Saturday, March 13, 2010


There was a time when I too aspired to "inka," a word that can mean transmission of mind in Zen Buddhism, a state attested to from teacher to student.

Here's some of wikipedia on the topic:

Inka Shōmei (印可証明?), (Korean: Inga) is a term used in Zen Buddhism to denote a high-level of certification, and literally means "the legitimate seal of clearly furnished proof."[1] In ancient times inka usually came in the form of an actual document, but this practice is no longer commonplace.[2] A qualified Zen master bestows inka only upon his or her students that have demonstrated themselves as leaders and capable of teaching.
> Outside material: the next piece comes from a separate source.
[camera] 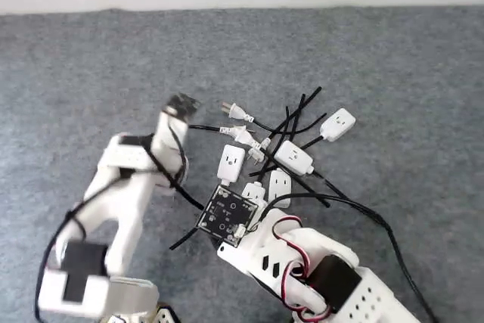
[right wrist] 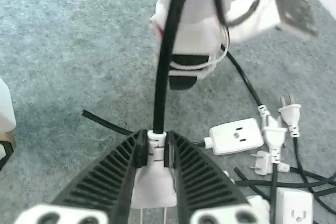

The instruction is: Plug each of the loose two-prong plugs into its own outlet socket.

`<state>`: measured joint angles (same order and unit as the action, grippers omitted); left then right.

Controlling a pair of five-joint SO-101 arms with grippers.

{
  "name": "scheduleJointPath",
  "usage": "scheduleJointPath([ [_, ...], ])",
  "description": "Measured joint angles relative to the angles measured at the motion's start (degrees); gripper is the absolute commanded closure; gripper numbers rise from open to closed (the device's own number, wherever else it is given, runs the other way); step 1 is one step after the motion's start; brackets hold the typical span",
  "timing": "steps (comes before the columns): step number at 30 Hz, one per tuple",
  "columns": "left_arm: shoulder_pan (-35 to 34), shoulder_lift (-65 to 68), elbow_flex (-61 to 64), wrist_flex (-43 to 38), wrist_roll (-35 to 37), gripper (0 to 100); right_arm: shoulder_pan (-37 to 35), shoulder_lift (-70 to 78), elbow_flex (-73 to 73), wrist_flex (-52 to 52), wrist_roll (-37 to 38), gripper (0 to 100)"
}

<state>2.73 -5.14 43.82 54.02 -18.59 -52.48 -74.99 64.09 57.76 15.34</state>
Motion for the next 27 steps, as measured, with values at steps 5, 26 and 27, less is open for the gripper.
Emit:
scheduleJointPath([
  [5,4.4,-15.5,14.2,-5.4,-5.0,89,0.0,0.0,0.8,-0.5,0.4,99.1],
  [26,-3.1,-33.2,32.7,-34.2,23.6,90,12.5,0.2,5.6,-9.1,-13.8,99.0],
  [27,-4.2,-33.2,33.9,-37.7,26.5,90,13.0,0.2,6.5,-10.5,-15.4,99.0],
])
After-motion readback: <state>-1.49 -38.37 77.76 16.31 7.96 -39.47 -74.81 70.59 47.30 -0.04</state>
According to Peter Matthiessen, "In the Rinzai tradition, inka is equivalent to dharma transmission."[5]

In other schools, such as the Harada-Yasutani school, inka is approval that goes beyond Dharma transmission—granted to a master who is confirmed to be, "an enlightened successor of the Buddha."[6] In the Kwan Um School of Zen, inga is not associated with Dharma transmission at all. Rather, it denotes that the individual is a Ji Do Poep Sa Nim and can lead retreats and teach koan practice to others.[1] The Japanese Soto school also confers inka shōmyō (or inshō) upon students—meaning "'[granting] the seal of approval to a realization of enlightenment'"[7]—and the student must undergo a shiho ceremony to receive Dharma transmission.[8]

The word and my own aspiration had not crossed my mind in years, but this morning it did again and it was with relief that I realized:

"I'm too old for inka."

One of the advantages of age, I imagine.